◆ WHAT THE EXERCISE ASKS ◆
Where a line of the material contains the string "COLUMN", copy that line.

◆ DATA FOR THE TASK ◆

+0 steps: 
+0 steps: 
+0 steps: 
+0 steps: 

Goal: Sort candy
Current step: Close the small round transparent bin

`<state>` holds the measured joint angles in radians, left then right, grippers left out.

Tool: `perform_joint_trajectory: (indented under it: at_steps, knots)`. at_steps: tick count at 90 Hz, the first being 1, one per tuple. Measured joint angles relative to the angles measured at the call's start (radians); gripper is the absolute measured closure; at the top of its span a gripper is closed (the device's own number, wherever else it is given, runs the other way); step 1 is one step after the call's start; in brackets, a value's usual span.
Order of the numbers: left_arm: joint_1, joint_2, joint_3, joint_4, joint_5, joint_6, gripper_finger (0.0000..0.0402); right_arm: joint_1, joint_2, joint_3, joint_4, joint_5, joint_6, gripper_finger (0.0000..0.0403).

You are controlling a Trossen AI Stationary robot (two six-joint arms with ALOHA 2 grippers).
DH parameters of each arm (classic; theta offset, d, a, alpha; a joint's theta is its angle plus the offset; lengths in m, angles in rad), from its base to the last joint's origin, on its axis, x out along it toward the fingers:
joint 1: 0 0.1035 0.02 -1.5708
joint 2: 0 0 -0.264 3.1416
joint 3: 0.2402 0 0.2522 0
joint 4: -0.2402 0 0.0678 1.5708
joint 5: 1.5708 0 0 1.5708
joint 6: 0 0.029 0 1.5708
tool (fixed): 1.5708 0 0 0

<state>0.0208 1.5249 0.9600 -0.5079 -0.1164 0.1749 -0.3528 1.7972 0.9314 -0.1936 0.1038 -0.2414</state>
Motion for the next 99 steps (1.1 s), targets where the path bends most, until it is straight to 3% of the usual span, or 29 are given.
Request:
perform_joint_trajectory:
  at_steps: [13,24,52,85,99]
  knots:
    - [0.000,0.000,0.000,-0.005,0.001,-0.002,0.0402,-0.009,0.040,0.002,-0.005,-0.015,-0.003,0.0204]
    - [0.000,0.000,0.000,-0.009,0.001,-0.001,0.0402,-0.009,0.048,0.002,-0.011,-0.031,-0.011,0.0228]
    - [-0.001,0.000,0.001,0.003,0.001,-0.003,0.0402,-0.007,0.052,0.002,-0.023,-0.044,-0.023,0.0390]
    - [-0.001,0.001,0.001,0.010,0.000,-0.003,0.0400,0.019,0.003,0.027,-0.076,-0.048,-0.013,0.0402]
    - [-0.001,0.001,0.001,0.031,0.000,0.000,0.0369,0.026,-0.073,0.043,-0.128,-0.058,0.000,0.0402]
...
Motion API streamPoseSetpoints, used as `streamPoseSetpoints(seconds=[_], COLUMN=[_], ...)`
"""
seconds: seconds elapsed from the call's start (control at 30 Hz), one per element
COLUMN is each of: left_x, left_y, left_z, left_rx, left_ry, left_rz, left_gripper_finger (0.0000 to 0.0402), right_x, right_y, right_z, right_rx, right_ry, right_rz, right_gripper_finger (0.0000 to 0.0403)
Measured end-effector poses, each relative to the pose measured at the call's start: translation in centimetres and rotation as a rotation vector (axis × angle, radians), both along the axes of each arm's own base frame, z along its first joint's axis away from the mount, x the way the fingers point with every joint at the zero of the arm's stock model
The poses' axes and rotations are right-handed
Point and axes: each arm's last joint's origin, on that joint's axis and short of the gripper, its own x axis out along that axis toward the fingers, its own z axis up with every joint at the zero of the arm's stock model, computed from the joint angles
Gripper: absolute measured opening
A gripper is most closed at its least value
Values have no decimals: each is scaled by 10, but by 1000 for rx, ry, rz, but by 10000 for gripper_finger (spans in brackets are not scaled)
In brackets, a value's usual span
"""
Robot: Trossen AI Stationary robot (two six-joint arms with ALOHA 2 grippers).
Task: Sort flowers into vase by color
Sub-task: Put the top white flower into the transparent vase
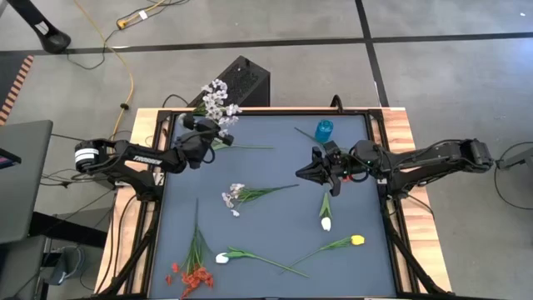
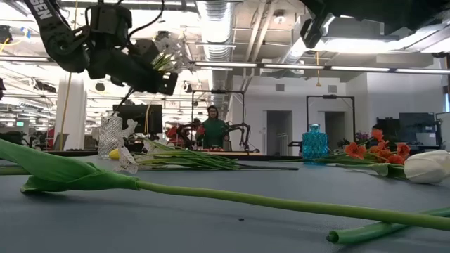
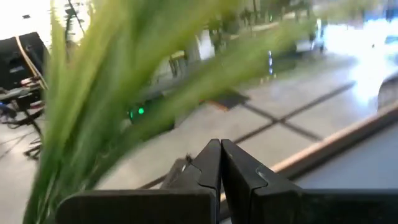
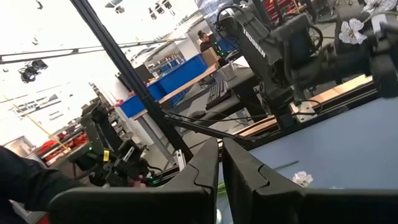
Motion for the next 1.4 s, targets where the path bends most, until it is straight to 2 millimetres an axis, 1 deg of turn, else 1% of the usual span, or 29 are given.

◆ EXERCISE OUTPUT ◆
Motion API streamPoseSetpoints, used as `streamPoseSetpoints(seconds=[_], COLUMN=[_], ...)`
COLUMN is each of: left_x, left_y, left_z, left_rx, left_ry, left_rz, left_gripper_finger (0.0000 to 0.0402), right_x, right_y, right_z, right_rx, right_ry, right_rz, right_gripper_finger (0.0000 to 0.0403)

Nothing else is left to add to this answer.